◆ Activity
Go through the lines below and copy each one that holds the string "upright".

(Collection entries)
* * * * * * *

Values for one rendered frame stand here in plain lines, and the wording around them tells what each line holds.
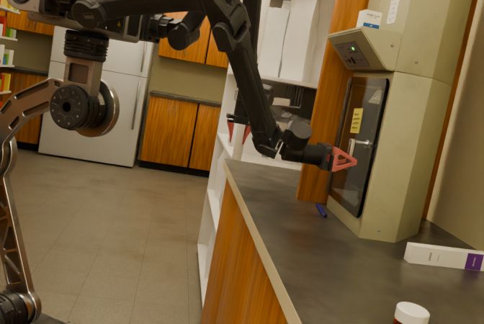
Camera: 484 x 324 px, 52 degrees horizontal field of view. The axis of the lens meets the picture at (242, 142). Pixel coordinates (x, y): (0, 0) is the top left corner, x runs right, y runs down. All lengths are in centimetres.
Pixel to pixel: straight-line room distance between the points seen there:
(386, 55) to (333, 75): 38
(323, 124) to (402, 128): 39
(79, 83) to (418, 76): 102
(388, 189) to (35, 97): 123
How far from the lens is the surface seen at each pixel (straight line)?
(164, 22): 180
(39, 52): 709
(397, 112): 142
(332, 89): 174
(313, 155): 138
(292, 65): 265
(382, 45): 139
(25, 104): 193
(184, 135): 635
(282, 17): 275
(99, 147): 632
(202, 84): 686
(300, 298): 96
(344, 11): 176
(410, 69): 143
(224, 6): 114
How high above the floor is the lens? 131
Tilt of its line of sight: 7 degrees down
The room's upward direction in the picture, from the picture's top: 10 degrees clockwise
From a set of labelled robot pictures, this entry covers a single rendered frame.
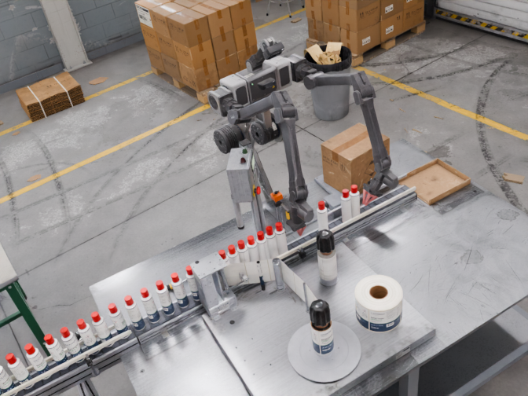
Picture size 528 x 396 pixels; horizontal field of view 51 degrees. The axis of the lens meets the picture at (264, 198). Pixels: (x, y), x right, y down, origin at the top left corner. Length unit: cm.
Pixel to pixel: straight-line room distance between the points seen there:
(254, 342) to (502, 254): 127
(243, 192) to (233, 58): 382
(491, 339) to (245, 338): 145
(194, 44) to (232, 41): 47
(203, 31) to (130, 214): 212
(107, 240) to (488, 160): 318
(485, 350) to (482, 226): 69
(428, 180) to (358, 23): 324
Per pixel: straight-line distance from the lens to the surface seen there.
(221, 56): 611
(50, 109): 679
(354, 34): 634
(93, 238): 472
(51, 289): 445
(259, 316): 259
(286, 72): 317
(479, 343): 334
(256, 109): 272
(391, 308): 239
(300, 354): 242
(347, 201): 287
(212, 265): 248
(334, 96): 535
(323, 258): 254
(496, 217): 314
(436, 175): 337
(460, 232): 302
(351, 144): 313
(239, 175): 244
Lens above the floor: 286
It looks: 38 degrees down
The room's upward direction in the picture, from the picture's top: 10 degrees counter-clockwise
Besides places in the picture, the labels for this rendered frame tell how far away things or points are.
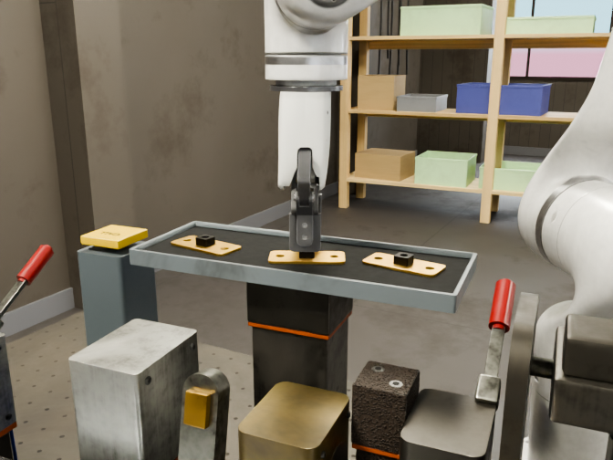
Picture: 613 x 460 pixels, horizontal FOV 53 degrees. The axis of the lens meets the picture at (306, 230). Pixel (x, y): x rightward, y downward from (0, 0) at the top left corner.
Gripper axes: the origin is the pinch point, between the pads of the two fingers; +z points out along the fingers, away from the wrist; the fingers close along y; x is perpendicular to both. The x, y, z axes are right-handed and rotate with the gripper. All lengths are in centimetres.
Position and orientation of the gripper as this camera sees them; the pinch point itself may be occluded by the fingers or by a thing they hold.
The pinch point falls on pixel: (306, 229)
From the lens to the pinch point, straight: 67.6
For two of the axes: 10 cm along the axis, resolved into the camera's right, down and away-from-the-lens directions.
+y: -0.3, 2.7, -9.6
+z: 0.0, 9.6, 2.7
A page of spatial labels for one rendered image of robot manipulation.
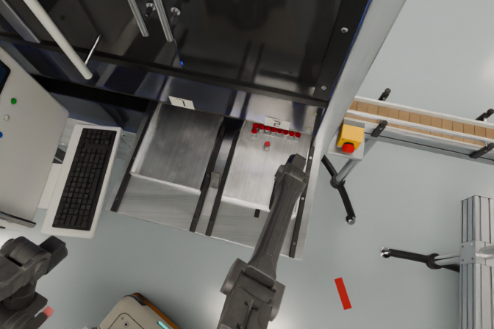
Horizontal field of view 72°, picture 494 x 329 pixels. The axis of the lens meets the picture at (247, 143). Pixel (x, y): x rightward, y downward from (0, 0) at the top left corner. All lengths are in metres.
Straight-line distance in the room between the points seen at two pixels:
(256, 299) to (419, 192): 1.82
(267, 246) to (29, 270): 0.46
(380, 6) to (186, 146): 0.85
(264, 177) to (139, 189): 0.45
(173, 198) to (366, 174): 1.38
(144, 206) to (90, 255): 1.05
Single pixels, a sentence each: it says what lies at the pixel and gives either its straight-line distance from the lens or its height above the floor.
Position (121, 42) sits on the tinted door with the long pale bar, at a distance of 1.07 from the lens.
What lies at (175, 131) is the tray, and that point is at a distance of 1.34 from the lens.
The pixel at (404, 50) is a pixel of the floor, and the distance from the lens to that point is 2.86.
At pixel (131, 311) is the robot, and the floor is 0.28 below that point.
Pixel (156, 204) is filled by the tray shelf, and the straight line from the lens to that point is 1.26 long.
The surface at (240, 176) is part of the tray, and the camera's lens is 1.24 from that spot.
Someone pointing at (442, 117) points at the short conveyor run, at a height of 0.96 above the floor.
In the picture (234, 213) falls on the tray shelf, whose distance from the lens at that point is 1.21.
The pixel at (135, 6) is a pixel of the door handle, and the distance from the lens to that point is 0.80.
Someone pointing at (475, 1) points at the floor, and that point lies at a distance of 3.43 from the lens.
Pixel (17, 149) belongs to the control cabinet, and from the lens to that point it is 1.37.
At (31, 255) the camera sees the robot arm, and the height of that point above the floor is 1.37.
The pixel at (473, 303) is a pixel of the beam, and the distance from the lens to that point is 1.78.
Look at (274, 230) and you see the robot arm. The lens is 0.77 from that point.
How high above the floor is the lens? 2.06
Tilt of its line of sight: 67 degrees down
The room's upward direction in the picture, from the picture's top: 2 degrees counter-clockwise
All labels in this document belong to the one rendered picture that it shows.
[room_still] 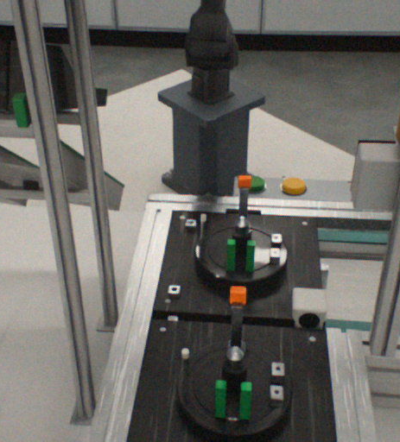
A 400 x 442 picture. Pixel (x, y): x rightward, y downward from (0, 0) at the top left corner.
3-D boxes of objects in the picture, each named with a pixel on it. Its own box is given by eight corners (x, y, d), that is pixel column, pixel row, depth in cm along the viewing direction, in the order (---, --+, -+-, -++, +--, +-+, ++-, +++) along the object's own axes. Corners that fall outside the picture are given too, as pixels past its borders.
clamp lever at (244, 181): (236, 222, 111) (238, 174, 109) (249, 222, 111) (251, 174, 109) (235, 228, 107) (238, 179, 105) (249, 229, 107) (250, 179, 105)
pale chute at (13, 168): (43, 199, 117) (48, 173, 118) (119, 211, 115) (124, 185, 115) (-48, 158, 90) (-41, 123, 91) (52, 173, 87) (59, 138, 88)
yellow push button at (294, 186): (281, 185, 127) (282, 176, 126) (304, 186, 127) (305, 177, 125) (282, 198, 124) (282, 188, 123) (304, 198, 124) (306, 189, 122)
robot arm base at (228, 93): (212, 83, 135) (212, 52, 132) (236, 94, 132) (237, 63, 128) (184, 94, 132) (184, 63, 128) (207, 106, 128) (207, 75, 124)
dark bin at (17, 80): (20, 94, 104) (22, 41, 102) (106, 106, 101) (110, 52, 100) (-107, 98, 77) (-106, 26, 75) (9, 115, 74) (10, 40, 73)
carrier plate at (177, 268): (172, 219, 119) (171, 209, 118) (315, 226, 118) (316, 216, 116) (152, 321, 100) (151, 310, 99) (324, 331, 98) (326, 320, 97)
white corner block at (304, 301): (290, 306, 102) (292, 286, 100) (322, 309, 102) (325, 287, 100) (291, 331, 99) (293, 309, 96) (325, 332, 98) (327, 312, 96)
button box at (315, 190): (233, 202, 132) (234, 173, 128) (348, 207, 130) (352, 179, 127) (231, 224, 126) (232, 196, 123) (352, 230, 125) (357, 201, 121)
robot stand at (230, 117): (212, 156, 152) (214, 69, 140) (261, 186, 143) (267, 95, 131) (160, 181, 144) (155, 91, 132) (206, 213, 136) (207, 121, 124)
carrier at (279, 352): (150, 329, 99) (147, 260, 91) (325, 340, 97) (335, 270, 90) (119, 490, 80) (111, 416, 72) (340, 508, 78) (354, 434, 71)
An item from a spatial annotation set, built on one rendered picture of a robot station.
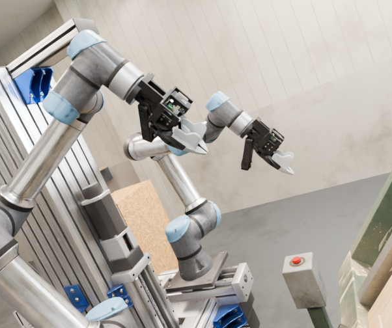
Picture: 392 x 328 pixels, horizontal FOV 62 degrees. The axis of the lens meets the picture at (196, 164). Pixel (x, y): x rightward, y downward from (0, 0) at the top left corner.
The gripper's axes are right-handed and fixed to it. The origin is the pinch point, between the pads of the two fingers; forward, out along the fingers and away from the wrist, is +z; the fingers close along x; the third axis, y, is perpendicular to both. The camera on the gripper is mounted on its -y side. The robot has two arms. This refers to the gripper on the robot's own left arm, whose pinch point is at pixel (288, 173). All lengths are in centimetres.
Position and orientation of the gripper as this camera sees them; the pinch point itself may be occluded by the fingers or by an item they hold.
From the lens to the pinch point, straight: 110.2
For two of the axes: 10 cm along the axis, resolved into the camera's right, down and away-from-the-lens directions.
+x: 3.8, -3.3, 8.6
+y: 5.5, -6.7, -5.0
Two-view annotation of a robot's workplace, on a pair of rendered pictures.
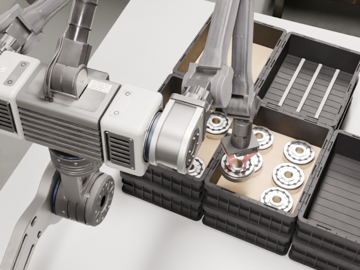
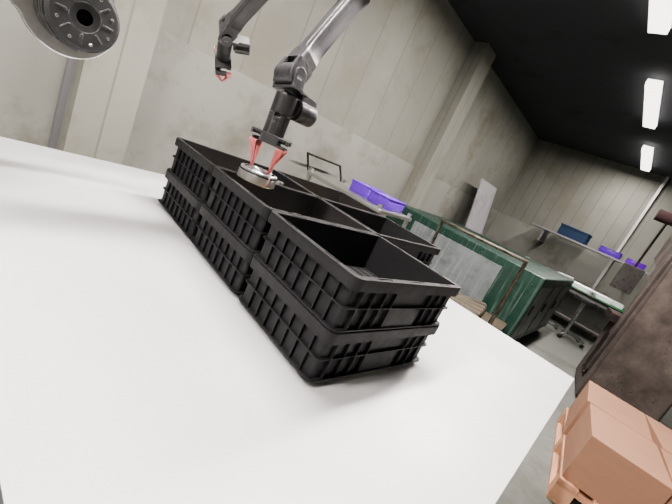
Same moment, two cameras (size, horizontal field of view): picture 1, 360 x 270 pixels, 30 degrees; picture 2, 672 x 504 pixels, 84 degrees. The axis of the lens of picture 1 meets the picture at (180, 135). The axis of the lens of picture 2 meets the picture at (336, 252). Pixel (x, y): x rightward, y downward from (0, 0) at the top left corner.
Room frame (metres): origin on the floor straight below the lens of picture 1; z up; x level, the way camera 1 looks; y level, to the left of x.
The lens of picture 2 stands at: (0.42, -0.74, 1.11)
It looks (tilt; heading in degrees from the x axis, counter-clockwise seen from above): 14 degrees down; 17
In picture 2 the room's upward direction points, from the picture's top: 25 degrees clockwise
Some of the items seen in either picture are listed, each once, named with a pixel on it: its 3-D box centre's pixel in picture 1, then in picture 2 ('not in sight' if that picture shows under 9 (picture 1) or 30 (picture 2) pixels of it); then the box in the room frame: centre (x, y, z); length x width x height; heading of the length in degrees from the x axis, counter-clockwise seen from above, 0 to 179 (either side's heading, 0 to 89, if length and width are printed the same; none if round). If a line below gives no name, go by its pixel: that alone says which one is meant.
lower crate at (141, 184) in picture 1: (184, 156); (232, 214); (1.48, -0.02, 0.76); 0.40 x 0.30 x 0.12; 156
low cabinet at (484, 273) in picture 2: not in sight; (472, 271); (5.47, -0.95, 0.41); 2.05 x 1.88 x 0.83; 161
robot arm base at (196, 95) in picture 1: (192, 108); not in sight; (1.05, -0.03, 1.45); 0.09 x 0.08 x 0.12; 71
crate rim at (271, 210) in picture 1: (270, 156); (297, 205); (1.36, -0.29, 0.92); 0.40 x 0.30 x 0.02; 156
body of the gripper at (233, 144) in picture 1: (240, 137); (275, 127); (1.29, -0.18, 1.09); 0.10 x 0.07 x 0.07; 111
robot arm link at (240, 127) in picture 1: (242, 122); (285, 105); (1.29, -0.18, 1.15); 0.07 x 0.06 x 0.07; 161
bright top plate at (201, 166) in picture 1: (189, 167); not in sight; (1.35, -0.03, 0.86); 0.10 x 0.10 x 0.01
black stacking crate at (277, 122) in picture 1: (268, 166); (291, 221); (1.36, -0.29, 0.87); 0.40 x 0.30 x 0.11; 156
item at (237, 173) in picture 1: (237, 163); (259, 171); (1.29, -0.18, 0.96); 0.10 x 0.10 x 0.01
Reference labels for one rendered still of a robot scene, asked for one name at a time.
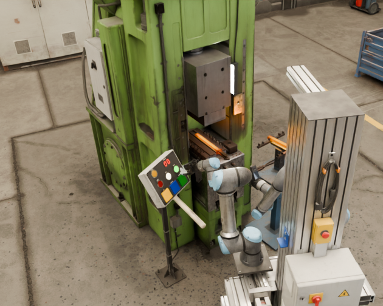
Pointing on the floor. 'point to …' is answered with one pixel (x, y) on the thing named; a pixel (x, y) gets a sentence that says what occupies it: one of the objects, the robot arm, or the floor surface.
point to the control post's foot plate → (163, 274)
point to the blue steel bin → (378, 54)
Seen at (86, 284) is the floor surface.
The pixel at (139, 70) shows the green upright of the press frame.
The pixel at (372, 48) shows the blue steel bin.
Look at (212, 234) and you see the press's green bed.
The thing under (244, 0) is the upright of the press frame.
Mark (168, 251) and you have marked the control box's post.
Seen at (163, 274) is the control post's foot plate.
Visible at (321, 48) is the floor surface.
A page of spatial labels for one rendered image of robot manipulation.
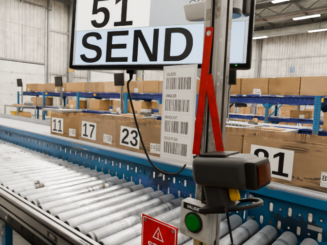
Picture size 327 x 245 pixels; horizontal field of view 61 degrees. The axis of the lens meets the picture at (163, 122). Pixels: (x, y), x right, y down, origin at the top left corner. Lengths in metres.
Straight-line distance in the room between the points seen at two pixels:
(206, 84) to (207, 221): 0.25
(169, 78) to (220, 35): 0.13
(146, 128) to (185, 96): 0.93
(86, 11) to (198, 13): 0.32
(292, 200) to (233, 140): 0.31
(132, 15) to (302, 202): 0.79
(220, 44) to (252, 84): 5.59
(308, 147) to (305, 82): 4.71
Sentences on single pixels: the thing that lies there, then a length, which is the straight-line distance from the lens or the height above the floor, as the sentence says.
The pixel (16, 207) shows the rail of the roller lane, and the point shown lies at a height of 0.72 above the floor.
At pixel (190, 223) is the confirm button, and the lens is 0.55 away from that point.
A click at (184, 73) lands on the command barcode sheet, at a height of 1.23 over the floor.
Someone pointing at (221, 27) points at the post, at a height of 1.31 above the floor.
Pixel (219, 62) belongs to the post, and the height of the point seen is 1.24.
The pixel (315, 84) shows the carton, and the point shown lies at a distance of 5.73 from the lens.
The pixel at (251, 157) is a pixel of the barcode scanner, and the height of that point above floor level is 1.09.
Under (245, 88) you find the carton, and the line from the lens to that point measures 6.15.
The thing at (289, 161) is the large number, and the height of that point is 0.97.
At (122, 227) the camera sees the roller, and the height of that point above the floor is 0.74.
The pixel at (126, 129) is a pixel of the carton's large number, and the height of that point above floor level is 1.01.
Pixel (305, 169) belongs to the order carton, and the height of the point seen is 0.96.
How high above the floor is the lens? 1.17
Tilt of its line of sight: 4 degrees down
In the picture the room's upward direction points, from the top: 2 degrees clockwise
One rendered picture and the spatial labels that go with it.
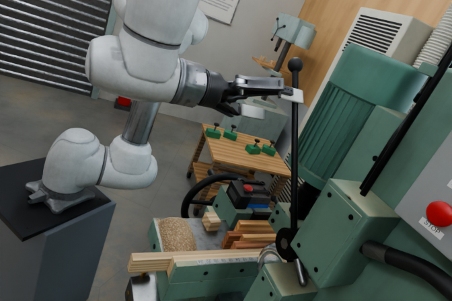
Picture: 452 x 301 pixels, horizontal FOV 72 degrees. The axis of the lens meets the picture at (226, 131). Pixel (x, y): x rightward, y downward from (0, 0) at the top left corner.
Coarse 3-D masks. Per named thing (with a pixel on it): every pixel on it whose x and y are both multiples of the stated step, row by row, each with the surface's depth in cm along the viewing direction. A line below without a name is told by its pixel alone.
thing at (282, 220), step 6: (276, 204) 84; (282, 204) 83; (288, 204) 84; (276, 210) 83; (282, 210) 81; (288, 210) 82; (270, 216) 85; (276, 216) 83; (282, 216) 81; (288, 216) 79; (270, 222) 85; (276, 222) 83; (282, 222) 81; (288, 222) 79; (300, 222) 79; (276, 228) 82
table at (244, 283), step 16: (208, 208) 103; (192, 224) 89; (224, 224) 94; (160, 240) 79; (208, 240) 86; (160, 272) 75; (160, 288) 73; (176, 288) 71; (192, 288) 73; (208, 288) 75; (224, 288) 78; (240, 288) 81
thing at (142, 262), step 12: (156, 252) 70; (168, 252) 72; (180, 252) 73; (192, 252) 74; (204, 252) 76; (216, 252) 77; (228, 252) 79; (240, 252) 80; (132, 264) 67; (144, 264) 68; (156, 264) 69; (168, 264) 71
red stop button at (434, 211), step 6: (432, 204) 37; (438, 204) 37; (444, 204) 36; (426, 210) 38; (432, 210) 37; (438, 210) 37; (444, 210) 36; (450, 210) 36; (432, 216) 37; (438, 216) 37; (444, 216) 36; (450, 216) 36; (432, 222) 37; (438, 222) 37; (444, 222) 36; (450, 222) 36
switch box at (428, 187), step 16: (448, 144) 38; (432, 160) 39; (448, 160) 38; (432, 176) 39; (448, 176) 37; (416, 192) 40; (432, 192) 38; (448, 192) 37; (400, 208) 42; (416, 208) 40; (416, 224) 40; (432, 224) 38; (432, 240) 38; (448, 240) 36; (448, 256) 36
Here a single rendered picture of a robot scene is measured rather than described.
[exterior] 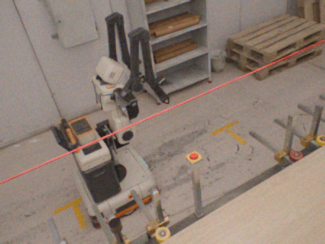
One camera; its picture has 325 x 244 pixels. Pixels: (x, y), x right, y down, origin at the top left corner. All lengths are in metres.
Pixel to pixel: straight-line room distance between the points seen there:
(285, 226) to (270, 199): 0.18
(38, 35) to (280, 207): 3.04
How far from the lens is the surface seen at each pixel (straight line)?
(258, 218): 1.84
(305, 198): 1.97
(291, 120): 2.11
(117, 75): 2.39
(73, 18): 3.66
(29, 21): 3.82
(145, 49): 2.24
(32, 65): 3.97
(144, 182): 2.88
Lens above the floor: 2.40
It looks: 38 degrees down
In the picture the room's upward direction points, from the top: 9 degrees counter-clockwise
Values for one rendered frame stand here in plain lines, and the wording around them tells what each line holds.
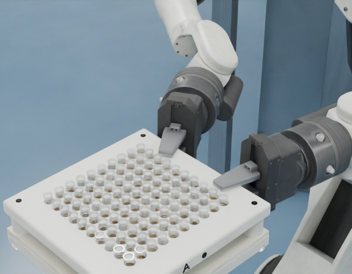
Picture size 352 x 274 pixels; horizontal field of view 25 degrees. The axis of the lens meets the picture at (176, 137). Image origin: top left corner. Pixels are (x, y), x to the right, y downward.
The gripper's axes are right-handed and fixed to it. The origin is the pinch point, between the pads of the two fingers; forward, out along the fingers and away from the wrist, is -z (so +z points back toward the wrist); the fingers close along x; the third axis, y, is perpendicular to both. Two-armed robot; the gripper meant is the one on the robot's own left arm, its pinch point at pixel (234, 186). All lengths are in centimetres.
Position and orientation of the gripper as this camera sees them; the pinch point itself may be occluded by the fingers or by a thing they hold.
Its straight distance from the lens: 105.6
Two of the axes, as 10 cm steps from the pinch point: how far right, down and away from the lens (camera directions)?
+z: 8.1, -3.1, 5.0
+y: -5.9, -4.5, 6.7
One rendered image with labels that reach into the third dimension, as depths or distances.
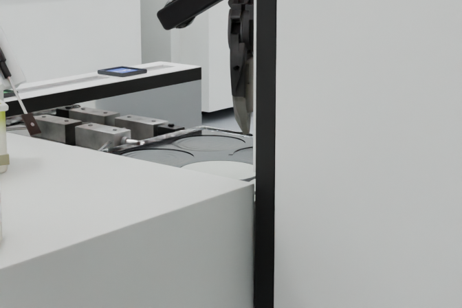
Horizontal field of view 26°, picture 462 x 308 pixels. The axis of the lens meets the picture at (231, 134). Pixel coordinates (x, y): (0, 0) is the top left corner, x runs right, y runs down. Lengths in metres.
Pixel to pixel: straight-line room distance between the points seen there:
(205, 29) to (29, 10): 1.32
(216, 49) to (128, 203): 5.00
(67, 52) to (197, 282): 4.15
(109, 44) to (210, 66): 0.83
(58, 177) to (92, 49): 4.17
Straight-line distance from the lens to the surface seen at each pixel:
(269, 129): 0.89
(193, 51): 5.86
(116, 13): 5.22
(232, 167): 1.24
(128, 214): 0.83
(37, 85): 1.50
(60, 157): 1.03
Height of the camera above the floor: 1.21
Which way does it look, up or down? 12 degrees down
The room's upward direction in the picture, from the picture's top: straight up
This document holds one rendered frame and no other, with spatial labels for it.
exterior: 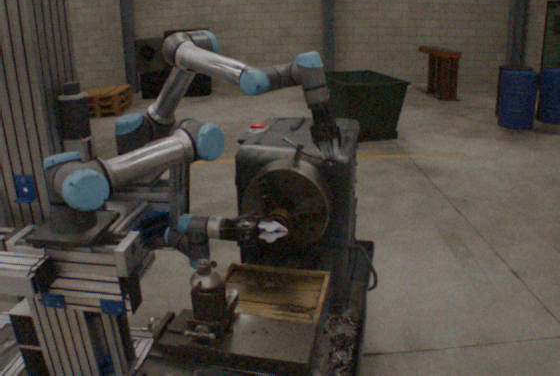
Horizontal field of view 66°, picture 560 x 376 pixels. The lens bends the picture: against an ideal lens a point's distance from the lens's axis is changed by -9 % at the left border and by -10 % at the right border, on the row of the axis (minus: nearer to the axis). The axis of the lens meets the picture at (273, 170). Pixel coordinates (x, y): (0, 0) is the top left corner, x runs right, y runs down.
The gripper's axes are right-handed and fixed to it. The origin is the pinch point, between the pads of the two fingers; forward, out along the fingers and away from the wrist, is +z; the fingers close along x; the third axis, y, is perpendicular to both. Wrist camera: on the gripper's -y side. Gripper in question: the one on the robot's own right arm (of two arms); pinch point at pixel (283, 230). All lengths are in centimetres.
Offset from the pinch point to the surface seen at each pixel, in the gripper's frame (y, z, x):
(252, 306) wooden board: 16.6, -6.9, -19.5
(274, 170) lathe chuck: -15.0, -6.3, 15.0
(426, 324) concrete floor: -101, 63, -108
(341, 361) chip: 4, 21, -49
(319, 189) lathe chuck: -15.0, 9.3, 9.0
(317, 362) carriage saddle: 42.9, 17.9, -15.5
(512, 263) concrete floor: -183, 132, -108
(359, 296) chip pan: -46, 24, -54
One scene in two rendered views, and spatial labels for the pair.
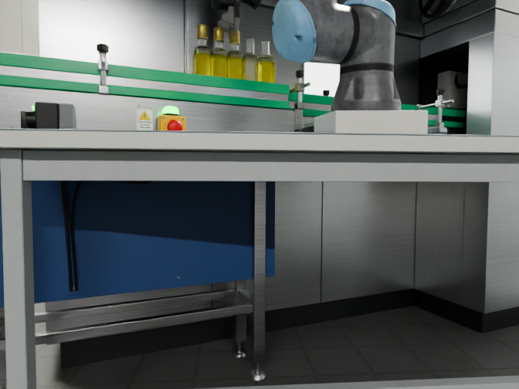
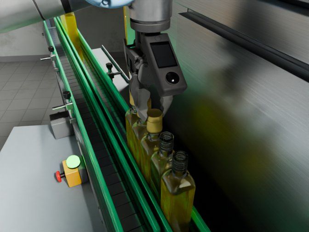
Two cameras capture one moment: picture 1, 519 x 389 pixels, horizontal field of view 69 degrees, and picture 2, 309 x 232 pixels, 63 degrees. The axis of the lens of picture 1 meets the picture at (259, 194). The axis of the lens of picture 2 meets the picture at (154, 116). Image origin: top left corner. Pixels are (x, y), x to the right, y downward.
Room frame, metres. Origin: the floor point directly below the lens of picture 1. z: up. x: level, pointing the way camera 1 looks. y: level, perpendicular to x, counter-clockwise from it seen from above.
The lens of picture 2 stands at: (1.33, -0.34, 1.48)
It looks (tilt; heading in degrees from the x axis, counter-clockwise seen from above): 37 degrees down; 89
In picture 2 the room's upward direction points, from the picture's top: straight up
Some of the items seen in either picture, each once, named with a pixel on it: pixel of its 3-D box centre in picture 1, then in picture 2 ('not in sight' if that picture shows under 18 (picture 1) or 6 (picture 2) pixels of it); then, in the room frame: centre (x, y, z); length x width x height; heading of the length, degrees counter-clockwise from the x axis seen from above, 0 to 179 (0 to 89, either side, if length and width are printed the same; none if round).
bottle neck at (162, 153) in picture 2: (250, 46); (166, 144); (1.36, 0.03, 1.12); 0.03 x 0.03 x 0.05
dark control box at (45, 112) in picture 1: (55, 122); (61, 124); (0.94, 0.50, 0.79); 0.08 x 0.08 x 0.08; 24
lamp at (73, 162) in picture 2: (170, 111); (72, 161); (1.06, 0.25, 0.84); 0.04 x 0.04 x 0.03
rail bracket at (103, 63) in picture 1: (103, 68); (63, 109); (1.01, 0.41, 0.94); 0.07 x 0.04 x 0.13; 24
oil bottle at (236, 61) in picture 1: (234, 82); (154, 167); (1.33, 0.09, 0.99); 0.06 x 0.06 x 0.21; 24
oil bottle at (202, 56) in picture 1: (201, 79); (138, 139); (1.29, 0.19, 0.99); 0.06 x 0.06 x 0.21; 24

* * * * * * *

◆ Exercise output
The pixel at (139, 70) shows the green upright of the press frame.
The thing under (244, 0) is the upright of the press frame.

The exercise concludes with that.